- **Activity**
Using the records that follow, tally the lines containing the word "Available" and state only the count.

##### Records provided #####

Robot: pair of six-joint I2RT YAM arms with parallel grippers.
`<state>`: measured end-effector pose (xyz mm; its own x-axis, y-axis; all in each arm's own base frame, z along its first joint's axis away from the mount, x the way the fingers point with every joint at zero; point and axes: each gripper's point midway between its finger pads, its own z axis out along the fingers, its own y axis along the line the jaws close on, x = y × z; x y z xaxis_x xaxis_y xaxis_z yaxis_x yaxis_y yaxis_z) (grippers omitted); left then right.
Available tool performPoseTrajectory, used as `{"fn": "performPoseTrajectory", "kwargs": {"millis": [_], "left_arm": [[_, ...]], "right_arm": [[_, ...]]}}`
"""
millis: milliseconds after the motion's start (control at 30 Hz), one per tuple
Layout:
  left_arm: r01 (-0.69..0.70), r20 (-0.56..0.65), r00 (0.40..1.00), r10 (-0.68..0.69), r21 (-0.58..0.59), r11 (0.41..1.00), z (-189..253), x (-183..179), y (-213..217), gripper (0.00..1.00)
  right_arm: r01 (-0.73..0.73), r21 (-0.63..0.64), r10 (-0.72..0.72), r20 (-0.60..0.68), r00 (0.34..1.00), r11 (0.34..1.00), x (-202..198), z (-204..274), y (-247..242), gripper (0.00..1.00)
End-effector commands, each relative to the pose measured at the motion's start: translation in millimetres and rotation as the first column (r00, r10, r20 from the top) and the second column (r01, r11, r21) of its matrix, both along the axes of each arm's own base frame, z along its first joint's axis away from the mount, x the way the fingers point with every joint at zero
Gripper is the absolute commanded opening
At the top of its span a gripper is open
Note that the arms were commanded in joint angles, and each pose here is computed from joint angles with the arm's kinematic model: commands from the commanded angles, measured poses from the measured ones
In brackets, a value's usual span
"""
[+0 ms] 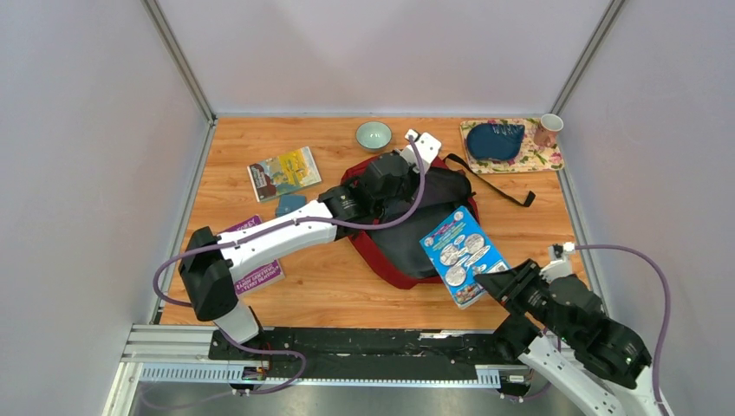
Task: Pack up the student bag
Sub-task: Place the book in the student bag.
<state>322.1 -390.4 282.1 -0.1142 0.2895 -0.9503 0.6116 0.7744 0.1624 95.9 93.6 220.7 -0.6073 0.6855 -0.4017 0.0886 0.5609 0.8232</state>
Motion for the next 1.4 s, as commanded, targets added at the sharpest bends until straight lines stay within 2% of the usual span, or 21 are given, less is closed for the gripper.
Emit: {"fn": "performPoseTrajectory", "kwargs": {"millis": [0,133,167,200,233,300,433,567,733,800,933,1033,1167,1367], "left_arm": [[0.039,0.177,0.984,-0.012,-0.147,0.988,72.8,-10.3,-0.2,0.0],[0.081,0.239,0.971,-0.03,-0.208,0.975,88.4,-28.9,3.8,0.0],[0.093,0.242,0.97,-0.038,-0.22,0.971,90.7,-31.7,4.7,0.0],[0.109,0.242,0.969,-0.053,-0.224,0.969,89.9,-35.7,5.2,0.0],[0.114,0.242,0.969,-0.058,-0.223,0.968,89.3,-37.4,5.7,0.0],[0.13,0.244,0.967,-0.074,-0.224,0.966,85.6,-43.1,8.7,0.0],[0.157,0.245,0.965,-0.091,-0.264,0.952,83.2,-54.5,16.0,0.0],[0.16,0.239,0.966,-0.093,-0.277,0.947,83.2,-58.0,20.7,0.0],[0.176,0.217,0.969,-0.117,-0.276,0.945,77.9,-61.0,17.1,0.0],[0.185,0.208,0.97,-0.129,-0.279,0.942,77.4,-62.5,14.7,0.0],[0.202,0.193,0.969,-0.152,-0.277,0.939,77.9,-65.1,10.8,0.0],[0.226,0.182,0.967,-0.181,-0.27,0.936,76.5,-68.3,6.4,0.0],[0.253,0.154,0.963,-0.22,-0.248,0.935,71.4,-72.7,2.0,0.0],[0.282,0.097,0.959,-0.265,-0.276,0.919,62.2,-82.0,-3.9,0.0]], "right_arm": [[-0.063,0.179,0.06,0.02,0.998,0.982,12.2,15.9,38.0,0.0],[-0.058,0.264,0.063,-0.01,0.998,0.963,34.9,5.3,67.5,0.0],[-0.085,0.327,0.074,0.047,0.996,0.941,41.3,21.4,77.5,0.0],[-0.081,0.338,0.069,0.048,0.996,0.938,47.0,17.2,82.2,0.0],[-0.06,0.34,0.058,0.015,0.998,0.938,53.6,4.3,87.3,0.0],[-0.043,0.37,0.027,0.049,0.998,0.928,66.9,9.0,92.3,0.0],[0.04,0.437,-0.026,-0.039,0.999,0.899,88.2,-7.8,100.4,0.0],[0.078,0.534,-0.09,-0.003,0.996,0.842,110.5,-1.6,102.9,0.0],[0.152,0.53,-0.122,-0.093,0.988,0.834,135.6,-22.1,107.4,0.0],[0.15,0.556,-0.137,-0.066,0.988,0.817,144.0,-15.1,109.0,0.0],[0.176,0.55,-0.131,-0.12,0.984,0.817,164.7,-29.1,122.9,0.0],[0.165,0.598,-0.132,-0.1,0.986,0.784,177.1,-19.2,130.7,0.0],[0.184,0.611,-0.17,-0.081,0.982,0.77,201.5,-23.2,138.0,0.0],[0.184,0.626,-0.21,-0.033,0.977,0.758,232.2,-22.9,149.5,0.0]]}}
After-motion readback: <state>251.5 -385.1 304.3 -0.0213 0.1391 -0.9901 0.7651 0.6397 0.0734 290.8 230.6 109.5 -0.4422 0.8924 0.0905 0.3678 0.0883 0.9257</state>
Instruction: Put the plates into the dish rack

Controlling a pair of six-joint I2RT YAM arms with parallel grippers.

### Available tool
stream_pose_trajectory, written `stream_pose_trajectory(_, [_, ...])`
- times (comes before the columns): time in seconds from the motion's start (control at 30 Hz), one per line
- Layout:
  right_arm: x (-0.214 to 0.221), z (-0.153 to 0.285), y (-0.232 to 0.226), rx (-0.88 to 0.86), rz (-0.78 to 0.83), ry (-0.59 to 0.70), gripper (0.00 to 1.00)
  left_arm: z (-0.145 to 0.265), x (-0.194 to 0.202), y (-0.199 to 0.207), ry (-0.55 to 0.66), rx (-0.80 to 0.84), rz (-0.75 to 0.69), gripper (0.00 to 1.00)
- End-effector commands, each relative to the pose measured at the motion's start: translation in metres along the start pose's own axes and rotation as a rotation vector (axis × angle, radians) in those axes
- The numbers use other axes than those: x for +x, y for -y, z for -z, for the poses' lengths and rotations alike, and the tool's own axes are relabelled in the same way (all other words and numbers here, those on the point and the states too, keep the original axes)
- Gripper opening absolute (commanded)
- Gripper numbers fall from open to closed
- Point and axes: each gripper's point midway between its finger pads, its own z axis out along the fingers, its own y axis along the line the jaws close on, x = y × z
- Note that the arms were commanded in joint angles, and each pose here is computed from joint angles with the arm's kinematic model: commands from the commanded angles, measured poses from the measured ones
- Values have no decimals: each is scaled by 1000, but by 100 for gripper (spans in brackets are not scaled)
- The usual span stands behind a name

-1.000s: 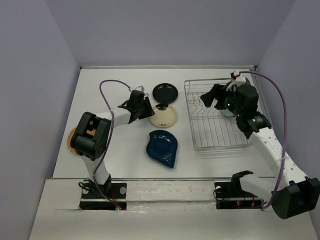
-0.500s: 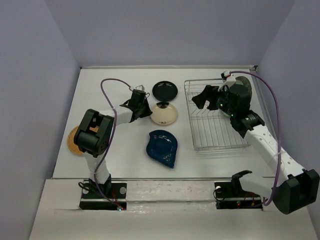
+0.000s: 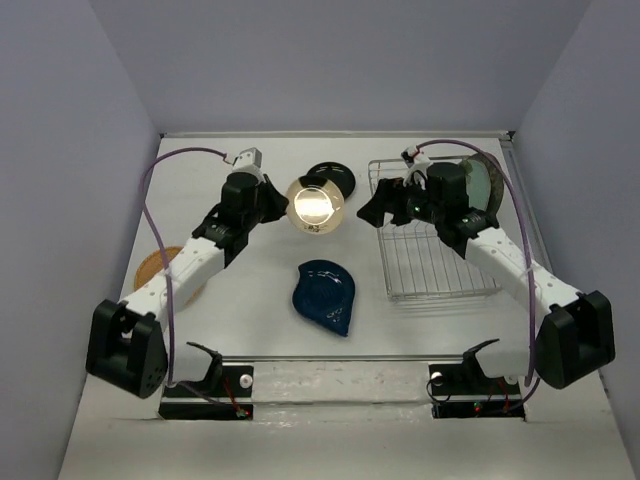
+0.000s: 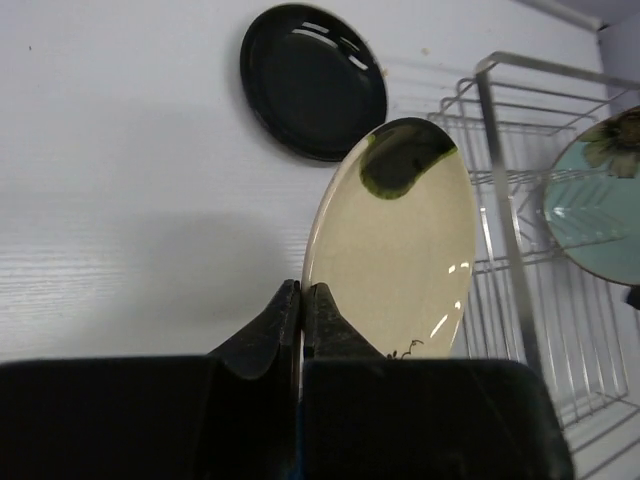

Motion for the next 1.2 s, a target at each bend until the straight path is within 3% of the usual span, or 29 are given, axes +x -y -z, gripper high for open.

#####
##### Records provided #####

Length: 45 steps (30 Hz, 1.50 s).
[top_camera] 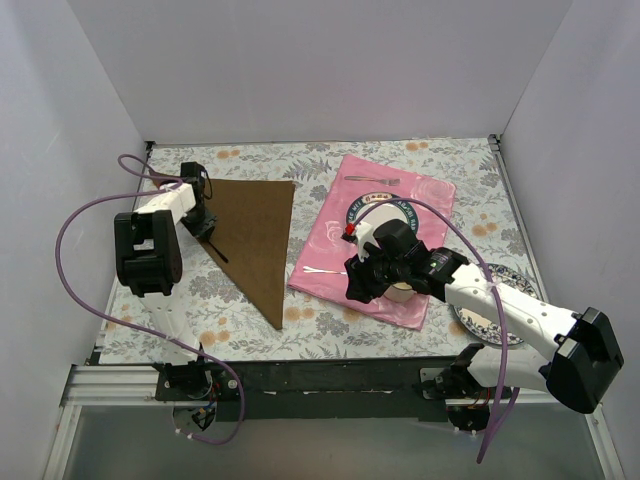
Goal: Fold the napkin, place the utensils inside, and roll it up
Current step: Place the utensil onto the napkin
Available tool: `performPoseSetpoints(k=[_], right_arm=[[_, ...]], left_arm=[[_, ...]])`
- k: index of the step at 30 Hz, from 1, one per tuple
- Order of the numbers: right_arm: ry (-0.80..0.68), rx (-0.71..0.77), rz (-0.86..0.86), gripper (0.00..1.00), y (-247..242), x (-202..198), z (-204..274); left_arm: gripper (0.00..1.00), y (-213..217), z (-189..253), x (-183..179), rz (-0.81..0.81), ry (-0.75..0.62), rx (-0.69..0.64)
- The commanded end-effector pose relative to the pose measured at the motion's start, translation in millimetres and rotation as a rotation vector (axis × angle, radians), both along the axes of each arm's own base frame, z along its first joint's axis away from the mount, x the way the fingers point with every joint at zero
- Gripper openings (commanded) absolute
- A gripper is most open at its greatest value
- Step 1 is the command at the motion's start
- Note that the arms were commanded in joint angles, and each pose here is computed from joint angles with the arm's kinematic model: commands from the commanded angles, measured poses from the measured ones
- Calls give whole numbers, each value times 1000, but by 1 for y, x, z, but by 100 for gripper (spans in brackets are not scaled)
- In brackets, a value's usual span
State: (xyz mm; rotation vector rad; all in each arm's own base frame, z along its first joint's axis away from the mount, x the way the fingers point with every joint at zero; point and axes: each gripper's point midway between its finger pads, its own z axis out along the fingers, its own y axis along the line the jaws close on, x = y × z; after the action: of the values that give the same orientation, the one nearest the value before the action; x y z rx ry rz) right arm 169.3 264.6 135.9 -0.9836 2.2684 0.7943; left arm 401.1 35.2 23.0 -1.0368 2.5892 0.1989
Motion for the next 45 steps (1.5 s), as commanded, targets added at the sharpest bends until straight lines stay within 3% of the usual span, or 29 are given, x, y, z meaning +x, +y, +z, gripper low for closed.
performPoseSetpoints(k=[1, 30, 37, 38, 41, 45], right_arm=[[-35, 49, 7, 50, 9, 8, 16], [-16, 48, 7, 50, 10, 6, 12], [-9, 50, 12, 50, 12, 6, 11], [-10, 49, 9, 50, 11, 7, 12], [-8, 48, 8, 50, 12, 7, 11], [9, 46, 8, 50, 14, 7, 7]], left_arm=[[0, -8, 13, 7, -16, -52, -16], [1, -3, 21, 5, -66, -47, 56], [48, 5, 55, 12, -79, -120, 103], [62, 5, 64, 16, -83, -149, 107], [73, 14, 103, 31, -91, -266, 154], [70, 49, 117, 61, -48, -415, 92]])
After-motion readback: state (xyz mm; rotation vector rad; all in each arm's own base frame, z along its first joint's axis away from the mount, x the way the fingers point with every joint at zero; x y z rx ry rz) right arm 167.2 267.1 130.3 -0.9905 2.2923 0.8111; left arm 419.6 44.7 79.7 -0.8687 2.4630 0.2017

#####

- **Solution to the exercise**
3